_Data shown_
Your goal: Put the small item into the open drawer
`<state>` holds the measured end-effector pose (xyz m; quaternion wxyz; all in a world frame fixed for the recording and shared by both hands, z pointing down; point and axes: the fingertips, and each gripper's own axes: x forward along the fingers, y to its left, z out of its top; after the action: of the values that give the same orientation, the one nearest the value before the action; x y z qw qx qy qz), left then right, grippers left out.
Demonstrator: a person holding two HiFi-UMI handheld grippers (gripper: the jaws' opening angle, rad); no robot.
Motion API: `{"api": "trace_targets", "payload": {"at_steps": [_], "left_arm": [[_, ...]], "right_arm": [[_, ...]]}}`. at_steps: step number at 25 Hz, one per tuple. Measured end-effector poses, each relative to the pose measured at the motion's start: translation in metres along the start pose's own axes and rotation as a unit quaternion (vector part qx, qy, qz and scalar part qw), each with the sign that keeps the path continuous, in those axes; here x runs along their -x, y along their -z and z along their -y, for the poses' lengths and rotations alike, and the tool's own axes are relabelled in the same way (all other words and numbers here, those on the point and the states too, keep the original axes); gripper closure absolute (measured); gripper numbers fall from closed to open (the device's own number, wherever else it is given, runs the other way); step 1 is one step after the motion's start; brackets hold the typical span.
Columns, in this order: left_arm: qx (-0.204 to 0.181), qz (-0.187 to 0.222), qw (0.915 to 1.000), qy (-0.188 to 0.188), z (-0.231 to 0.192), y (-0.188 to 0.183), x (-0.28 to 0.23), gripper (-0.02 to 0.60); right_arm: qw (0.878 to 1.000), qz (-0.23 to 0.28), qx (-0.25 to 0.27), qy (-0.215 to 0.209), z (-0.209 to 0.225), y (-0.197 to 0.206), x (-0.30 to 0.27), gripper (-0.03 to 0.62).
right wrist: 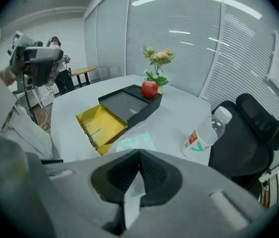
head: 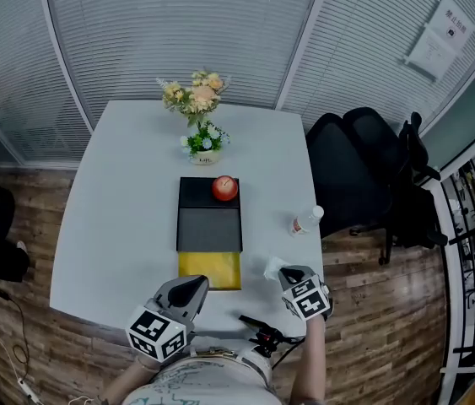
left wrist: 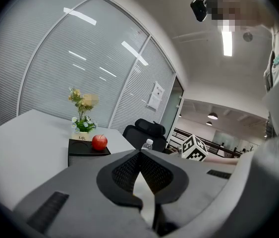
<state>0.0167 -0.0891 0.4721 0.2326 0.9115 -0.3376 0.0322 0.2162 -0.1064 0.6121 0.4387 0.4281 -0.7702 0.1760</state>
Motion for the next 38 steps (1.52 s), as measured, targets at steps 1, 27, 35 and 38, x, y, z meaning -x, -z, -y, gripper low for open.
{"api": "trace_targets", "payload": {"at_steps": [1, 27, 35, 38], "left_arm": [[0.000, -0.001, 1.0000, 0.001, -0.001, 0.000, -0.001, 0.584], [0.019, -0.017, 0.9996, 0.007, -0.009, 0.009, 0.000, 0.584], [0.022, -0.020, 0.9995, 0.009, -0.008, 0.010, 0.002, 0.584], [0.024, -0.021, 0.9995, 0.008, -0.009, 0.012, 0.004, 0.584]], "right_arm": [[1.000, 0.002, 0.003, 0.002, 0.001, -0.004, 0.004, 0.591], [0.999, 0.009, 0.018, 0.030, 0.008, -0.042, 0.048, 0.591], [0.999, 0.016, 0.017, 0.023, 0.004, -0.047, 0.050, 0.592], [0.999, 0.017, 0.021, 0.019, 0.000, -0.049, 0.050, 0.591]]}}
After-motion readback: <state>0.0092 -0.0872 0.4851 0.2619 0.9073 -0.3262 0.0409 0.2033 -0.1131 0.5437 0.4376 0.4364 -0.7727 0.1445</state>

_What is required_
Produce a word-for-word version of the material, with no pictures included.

_Exercise solution_
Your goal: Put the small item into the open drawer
`<state>` holds the measured end-effector pose (xyz m; quaternion wxyz; all in a world frame fixed for the recording and shared by both hands, z pointing down; point and axes: the fingertips, and each gripper's own axes: x forward along the fingers, y to its left, z out of its top; after the action: of the values that give the same orientation, the one nearest the value before the action; x y z qw qx qy qz), left then right, grippers left out.
Demonstrator: a person holding two HiFi-UMI handheld grippers (gripper: the jaws' opening angle, rad); no robot.
Motion API: `{"api": "trace_targets", "payload": {"at_steps": [_], "left_arm": [[_, ...]], "right_arm": [[_, ...]]}}`. at_steps: step number at 25 Hz, one per tuple. Measured end-effector poses, each relative to the pose measured at the motion's start: translation in metres along the start pose's own axes and rotation as a unit quaternion (vector part qx, qy, qz and scalar part qw), each with the sign that keeps the path continuous, in those axes; here x runs along their -x, y along their -z and z along their -y, for the poses' lengths and rotations alike, and the tool's own axes are relabelled in the same way (all other words and numbers here, those on the point and the states too, keep the original axes); gripper closure absolute (measured); gripper numbers fall from closed to open (the device's own number, wherever else it is given, runs the other way); step 1 is one step after the motion's start; brackets hold the typical span.
Columns, in this order: left_arm: qx (-0.204 to 0.181), qz (-0.187 to 0.222), qw (0.915 to 1.000), qy (-0.188 to 0.188), z (-0.231 to 0.192), y (-0.188 to 0.183), x (-0.28 to 0.23), gripper (-0.02 to 0.60); right_arm: qw (0.878 to 1.000), qz (-0.23 to 0.28), qx (-0.25 to 0.27), qy (-0.215 to 0.209), z (-0.209 to 0.225), y (-0.197 to 0.206), x (-0.30 to 0.27), gripper (-0.03 to 0.62).
right wrist: 
head: 
left wrist: 
<state>0.0167 -0.0891 0.4721 0.2326 0.9115 -0.3376 0.0322 0.2162 -0.1064 0.6121 0.4387 0.4281 -0.7702 0.1760</state>
Motion for the next 38 steps (1.52 s), as measured, targets at steps 1, 27, 35 and 38, x, y, z meaning -x, -z, -y, gripper low for open.
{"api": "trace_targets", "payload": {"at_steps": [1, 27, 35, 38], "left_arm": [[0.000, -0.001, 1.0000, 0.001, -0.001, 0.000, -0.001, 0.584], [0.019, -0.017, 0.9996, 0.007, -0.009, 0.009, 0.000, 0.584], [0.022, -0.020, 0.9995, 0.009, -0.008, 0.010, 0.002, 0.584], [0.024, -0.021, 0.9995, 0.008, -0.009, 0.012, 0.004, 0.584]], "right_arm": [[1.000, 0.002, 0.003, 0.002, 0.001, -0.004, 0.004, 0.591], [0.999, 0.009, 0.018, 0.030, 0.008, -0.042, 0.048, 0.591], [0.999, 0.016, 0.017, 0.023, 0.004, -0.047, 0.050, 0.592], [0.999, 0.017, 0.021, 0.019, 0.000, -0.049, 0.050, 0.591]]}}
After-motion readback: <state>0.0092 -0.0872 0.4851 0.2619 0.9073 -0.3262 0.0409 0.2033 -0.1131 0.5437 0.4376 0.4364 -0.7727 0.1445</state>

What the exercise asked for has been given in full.